Let's review what additional value the weekly cycle (Pink) added to the forecast.
As we can see, the troughs and dips were predicted in great timing accuracy by the weekly cycle, almost to the day!
For the technical traders, using this tool could be a double confirmation to the bull flag template, providing a much earlier indication for the downward direction.
OK, we just witnessed a great example, a forecasting tool found nowhere else!
But how accurate is this tool?
Is it the holly grail?
Well, this really a great tool but it is not the holly grail and is not a 100% solution.
The main reason is the flip (inverse) phenomena:
This tool provides two forecast dimensions: Direction and Timing.
Expected Direction Accuracy:
From our experience, in about 90% of the cases, the direction provided by the projection lines is accurate.
The Flip Direction Phenomena and Resolution (inverted cycle):
From our experience, in about 10% of the cases, the direction provided by the projection line may be in opposite (inverse) direction.
This is a result of the mathematical method we use called Neural-Network.
To illustrate this flip phenomena we added the Red line in the example below.
The Red line is the opposite-direction line of the Bi-Weekly (Velvet) line.
The timing however, is still the same and provides the same best accuracy.

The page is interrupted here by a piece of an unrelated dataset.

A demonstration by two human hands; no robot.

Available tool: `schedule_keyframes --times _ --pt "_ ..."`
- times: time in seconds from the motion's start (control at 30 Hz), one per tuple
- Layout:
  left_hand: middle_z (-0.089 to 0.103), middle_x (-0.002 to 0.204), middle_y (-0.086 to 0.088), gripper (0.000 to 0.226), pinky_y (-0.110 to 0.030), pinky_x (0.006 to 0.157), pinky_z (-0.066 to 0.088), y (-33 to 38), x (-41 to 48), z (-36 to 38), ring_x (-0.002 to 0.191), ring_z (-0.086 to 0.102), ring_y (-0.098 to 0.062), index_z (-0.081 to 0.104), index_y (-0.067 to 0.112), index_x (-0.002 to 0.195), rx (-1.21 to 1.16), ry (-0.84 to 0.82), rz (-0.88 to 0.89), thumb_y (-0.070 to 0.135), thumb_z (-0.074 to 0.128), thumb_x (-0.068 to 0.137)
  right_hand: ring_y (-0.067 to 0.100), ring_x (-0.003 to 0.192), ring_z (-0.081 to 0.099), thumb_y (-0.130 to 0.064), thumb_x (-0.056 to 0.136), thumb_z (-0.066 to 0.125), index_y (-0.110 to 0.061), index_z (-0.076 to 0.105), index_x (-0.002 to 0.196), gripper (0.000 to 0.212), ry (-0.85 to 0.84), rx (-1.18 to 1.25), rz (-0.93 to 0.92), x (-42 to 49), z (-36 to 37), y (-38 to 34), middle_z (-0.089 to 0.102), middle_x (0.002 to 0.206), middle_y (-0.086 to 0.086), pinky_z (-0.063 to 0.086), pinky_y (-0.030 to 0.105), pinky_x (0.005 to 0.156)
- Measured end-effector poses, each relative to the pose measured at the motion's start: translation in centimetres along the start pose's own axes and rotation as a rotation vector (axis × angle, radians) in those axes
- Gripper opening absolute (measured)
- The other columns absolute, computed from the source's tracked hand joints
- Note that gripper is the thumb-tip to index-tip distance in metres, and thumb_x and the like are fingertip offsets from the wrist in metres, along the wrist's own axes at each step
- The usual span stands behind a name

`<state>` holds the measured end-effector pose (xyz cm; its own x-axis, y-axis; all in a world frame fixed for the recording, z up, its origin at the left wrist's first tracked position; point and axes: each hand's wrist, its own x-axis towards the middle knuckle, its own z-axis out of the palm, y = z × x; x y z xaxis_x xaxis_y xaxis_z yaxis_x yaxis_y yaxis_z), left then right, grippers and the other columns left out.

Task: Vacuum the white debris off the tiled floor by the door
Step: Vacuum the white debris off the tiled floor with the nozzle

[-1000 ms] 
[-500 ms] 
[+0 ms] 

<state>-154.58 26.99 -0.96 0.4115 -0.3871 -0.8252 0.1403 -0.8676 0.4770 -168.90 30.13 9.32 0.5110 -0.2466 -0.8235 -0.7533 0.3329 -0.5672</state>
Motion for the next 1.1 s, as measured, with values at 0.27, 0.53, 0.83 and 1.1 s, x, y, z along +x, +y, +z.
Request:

Note: In the case of TEVA this is obviously not a flip case.
Flip Direction Resolution:
To avoid the risk of flip cases, one should verify every potential CIT in that annual cycle, that the price direction goes hand in hand with the projection line direction. In case of difference, switch to the flip mode by following the red line. That verification should be run whenever the annual cycle changes direction, which is every few months.